Diagnosis and Treatment of Disease

Like in the Western medicine, the Chinese doctors examine their patients, make a diagnosis, prescribe medication and treatment. The anamnesis (or gathering of the case history) involves:
  • pulse diagnosis
  • tongue diagnosis
  • diagnosis of the feces and urine
  • examination of physiognomy
A doctor of Traditional Chinese Medicine uses his senses to assess a patient's health. Everything that can be observed is useful for a diagnosis of disorder: skin color and texture, body odor, sound of the voice, breathing, etc. After the diagnosis is made, an adequate medication and treatment will be prescribed to restore the energetic balance within the patients body and with the environment. Medication in TCM is based on the more than 5,000 years old documented tradition. Chinese Materia Medica includes plants, minerals, and body parts of particular animals. A special diet will be suggested as certain foods may be detrimental to the condition of a patient, while others restore the balance and enhance the energy flow in the body.

Practitioner of TCM seeks to cure the symptoms of a disease and to eradicate the cause of it. Herbal medication may be sufficient in some cases, however to restore health, a particular treatment or a combination of treatments will prescribed by the doctor. Treatment may include:
  • Acupuncture is a method of treatment unique to Chinese medicine. It was developed and perfected over thousands of years. Because disease is understood as an obstruction in the flow of qi along the meridians, acupuncture is used to restore the flow and create a balance within the body. To achieve this acupuncturist manipulates the energy flow with the help of thin needles that are inserted into the acupuncture points along the meridians of affected organ system. There are twelve main meridians and 400 acupuncture points that are recognized by the World Health Organization.
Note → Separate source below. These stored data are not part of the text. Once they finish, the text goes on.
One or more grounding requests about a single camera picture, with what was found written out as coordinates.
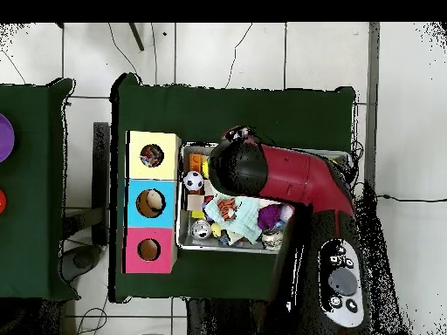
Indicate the yellow tennis ball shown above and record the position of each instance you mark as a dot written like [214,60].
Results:
[205,168]

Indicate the mint green cloth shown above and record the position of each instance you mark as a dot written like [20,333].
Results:
[244,213]

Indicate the black and white soccer ball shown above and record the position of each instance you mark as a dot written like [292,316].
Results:
[193,181]

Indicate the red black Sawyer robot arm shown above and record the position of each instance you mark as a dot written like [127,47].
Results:
[297,174]

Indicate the red ball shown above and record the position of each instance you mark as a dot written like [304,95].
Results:
[2,201]

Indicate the colourful patterned cloth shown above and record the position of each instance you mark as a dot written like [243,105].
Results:
[152,156]

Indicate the wooden box with three holes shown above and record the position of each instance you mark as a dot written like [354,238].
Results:
[138,171]

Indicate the purple plate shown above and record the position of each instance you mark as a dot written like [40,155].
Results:
[5,138]

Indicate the small tiger plush toy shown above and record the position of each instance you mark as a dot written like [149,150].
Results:
[227,208]

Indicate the black tripod leg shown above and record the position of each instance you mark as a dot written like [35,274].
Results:
[137,37]

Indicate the silver mesh bin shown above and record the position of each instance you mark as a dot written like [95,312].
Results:
[195,246]

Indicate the black stand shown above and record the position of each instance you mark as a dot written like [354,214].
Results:
[101,157]

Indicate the dark green tablecloth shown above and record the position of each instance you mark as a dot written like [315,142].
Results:
[31,209]
[237,108]

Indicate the small white ball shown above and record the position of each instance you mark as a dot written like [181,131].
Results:
[287,211]

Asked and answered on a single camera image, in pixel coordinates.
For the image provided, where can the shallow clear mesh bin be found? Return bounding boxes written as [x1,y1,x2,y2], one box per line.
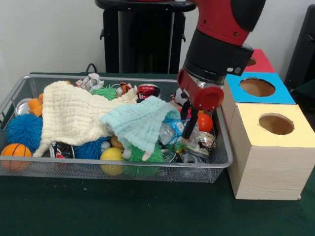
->
[0,74,235,183]

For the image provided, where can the green spiky ball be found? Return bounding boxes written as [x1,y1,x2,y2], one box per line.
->
[91,86,119,100]

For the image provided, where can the blue spiky ball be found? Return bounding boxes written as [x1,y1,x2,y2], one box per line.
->
[5,114,44,152]

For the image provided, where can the yellow ball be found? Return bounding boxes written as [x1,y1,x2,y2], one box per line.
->
[100,147,125,177]

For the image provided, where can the green cloth side table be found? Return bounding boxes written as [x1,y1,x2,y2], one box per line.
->
[294,79,315,110]

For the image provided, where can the black pedestal stand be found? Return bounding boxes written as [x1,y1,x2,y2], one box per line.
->
[95,0,197,74]

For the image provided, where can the orange plastic toy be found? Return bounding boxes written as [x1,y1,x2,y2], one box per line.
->
[28,93,46,117]

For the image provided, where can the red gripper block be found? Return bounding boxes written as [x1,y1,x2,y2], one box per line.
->
[177,68,225,140]

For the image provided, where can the red and white toy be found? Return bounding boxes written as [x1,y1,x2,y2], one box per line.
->
[137,84,161,101]

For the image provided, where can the dark green table cloth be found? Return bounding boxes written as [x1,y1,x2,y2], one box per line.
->
[0,72,315,236]

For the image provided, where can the light blue waffle cloth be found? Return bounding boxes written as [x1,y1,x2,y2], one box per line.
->
[100,96,182,162]

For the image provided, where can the cream waffle cloth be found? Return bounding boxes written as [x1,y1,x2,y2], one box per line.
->
[33,81,138,158]

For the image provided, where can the black flat panel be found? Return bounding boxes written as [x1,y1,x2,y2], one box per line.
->
[284,4,315,91]

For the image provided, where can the red ball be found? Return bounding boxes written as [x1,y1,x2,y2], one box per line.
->
[197,113,214,133]

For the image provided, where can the orange basketball toy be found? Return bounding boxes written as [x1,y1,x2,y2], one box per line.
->
[1,143,33,172]

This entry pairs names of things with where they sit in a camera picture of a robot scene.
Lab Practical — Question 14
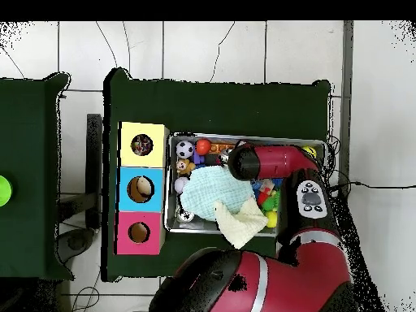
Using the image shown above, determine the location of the light blue muslin cloth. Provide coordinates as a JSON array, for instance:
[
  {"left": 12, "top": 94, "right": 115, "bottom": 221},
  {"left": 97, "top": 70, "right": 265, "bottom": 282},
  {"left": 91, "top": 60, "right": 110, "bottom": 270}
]
[{"left": 180, "top": 165, "right": 256, "bottom": 222}]

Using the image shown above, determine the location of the cream muslin cloth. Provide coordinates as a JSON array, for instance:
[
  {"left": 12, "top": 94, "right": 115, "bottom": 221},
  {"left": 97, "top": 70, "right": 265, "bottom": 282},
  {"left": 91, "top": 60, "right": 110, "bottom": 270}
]
[{"left": 214, "top": 197, "right": 269, "bottom": 250}]

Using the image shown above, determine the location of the colourful paper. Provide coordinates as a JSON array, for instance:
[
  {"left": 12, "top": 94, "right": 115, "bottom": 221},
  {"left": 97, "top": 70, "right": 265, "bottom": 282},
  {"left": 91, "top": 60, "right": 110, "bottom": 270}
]
[{"left": 131, "top": 134, "right": 154, "bottom": 156}]

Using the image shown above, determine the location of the shallow metal mesh bin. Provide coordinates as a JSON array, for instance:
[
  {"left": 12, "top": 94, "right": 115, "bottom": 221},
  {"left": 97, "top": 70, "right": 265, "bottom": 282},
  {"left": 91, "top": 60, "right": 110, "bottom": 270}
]
[{"left": 163, "top": 131, "right": 327, "bottom": 240}]

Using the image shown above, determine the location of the wooden box with three holes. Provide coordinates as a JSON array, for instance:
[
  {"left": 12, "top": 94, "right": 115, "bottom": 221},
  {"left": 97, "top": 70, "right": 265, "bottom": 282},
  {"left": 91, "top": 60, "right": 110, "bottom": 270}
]
[{"left": 115, "top": 121, "right": 171, "bottom": 255}]

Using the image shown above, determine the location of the orange ball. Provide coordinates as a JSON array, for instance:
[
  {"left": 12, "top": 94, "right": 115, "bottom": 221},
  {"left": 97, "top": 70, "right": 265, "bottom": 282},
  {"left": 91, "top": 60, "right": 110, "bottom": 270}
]
[{"left": 195, "top": 138, "right": 213, "bottom": 156}]

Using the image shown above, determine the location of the black and white soccer ball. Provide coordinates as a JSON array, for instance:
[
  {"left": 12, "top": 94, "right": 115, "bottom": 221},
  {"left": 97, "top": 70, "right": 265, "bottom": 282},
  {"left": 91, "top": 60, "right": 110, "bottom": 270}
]
[{"left": 175, "top": 140, "right": 195, "bottom": 159}]

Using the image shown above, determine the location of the dark green tablecloth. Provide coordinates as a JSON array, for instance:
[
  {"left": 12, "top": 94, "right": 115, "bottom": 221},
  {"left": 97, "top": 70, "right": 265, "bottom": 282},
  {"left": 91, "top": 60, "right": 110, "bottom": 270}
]
[
  {"left": 0, "top": 72, "right": 74, "bottom": 282},
  {"left": 101, "top": 67, "right": 332, "bottom": 283}
]

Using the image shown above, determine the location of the green plastic cup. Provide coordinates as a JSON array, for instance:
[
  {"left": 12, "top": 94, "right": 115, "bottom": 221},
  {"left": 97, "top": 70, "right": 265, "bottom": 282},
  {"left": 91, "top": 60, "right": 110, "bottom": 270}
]
[{"left": 0, "top": 175, "right": 13, "bottom": 207}]

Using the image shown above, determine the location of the black cable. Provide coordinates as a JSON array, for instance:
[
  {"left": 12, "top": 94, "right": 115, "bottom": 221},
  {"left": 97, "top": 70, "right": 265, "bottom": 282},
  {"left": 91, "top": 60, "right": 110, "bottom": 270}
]
[{"left": 327, "top": 180, "right": 416, "bottom": 202}]

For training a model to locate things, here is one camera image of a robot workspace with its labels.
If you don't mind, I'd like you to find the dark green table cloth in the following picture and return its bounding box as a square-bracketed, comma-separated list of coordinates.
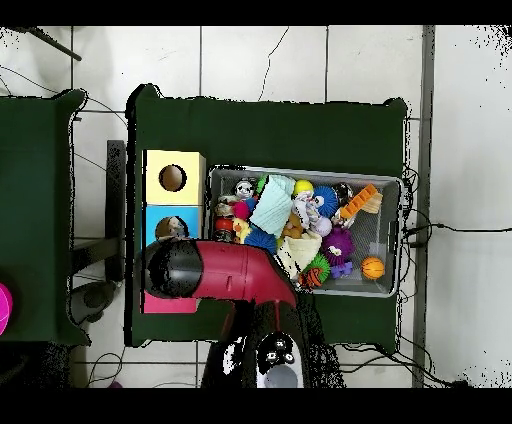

Depending on the patients condition multiple acupuncture sessions may be necessary to remove the energy blockage.
  • Moxibustion is a treatment in which mugwort herb or moxa is used to warm the area in the vicinity or directly on the acupuncture point in order to stimulate circulation. Depending on the diagnosis, moxibustion is used together with acupuncture to especially treat chronic health problems and health problems associated with aging.
  • Cupping is a therapy in which heated glass cups are applied to the skin in the area where the energy is congested and does not flow properly. The cups create suction and draw the blood into the area. This treatment leaves the patient with dark bruises on the area of application, but is very effective for treating cold and flu as well as muscle injuries and headaches. Bruising depends on the severity of injury or congestion and disappears after a few days after the treatment has been completed.
  • Tui na is a Chinese body work developed to restore the balance in the body. The therapist uses a wide range of massage techniques to manipulate the energy flow in the meridians. Tui na is often used in conjunction with acupuncture.
  • Qi gong is therapy that combines breathing, movement, and meditation. It helps to restore and regulate the flow of qi in the body and to promote overall mental and physical health. The exercises were devised to promote longevity.
  • Five elements nutrition is a diet based on the qualities of certain foods according to the Five elements theory. Depending on his condition, a patient is advised to follow a particular diet and to avoid foods that are detrimental to his condition. Emphasis is put on balance and energetic tendencies of certain foods and their interaction with the body systems.
  • Herbal medicine uses thousands of herbs, minerals, and body parts of certain animals. After a diagnosis is made, Chinese practitioner prescribes the most efficient herb or a formula. Over the millennia, countless standardized formulas were developed to treat diseases and conditions. They are all based on the same energetic principles that underlay Chinese medical theory and are meant to restore balance in the body of the patient. Herbs may be added to food and eaten with stews or soups. They can be drank as teas, used in poultices, as tinctures, or as pills.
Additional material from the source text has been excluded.